What is needed: Copy every line of the data that includes the string "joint".

Provided data:
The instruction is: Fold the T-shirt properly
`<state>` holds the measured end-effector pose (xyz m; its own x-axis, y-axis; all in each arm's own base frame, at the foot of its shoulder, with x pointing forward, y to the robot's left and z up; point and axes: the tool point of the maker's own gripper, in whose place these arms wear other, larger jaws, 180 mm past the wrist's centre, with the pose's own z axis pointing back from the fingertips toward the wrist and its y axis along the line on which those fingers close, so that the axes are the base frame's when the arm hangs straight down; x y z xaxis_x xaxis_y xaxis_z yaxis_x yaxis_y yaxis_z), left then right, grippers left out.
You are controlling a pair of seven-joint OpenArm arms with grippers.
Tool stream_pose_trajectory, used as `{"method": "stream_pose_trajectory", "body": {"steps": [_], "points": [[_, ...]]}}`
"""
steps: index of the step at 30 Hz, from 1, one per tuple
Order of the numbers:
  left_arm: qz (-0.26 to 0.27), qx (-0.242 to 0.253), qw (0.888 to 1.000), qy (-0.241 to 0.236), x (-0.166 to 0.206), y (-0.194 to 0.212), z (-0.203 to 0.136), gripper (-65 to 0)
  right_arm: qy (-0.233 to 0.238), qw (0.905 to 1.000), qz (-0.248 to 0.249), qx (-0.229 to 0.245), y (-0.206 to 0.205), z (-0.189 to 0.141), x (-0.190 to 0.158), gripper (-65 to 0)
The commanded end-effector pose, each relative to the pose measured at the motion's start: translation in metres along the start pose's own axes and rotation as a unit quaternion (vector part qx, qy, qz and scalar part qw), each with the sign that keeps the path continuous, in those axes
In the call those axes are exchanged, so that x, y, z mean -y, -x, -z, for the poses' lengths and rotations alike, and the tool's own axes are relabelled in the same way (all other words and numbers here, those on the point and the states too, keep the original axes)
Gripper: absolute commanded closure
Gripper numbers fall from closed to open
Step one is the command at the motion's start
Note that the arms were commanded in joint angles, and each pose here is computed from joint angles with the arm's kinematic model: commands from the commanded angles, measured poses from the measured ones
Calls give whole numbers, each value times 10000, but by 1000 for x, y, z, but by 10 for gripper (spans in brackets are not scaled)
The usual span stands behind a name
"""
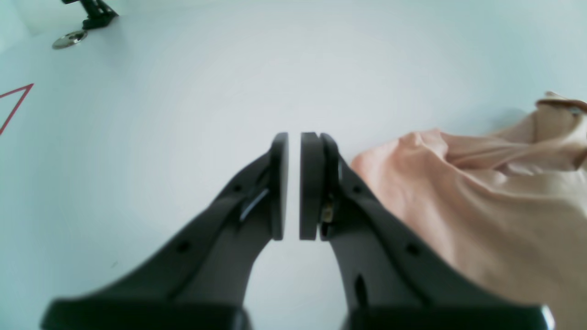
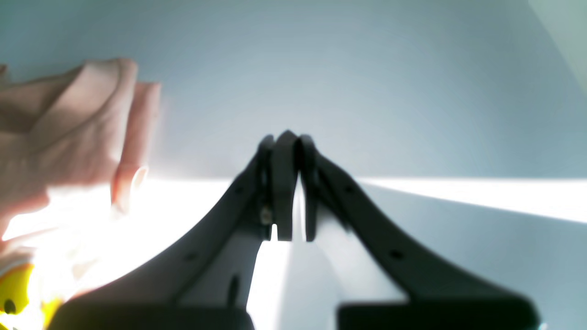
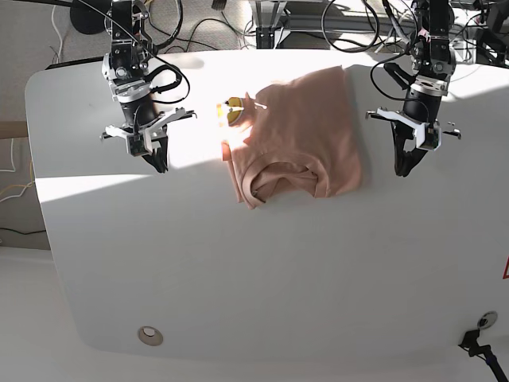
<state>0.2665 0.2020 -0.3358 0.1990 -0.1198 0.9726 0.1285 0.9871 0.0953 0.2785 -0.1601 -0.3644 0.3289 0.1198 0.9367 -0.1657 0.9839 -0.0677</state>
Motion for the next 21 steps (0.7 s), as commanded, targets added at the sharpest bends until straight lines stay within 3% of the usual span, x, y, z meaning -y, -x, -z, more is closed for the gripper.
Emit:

Answer box:
You are controlling a pair of seven-joint OpenArm arms with grippers.
Note that the arms were commanded in joint angles, and each pose here is computed from joint angles with the arm's kinematic model: commands from the commanded angles, measured poses from the measured ones

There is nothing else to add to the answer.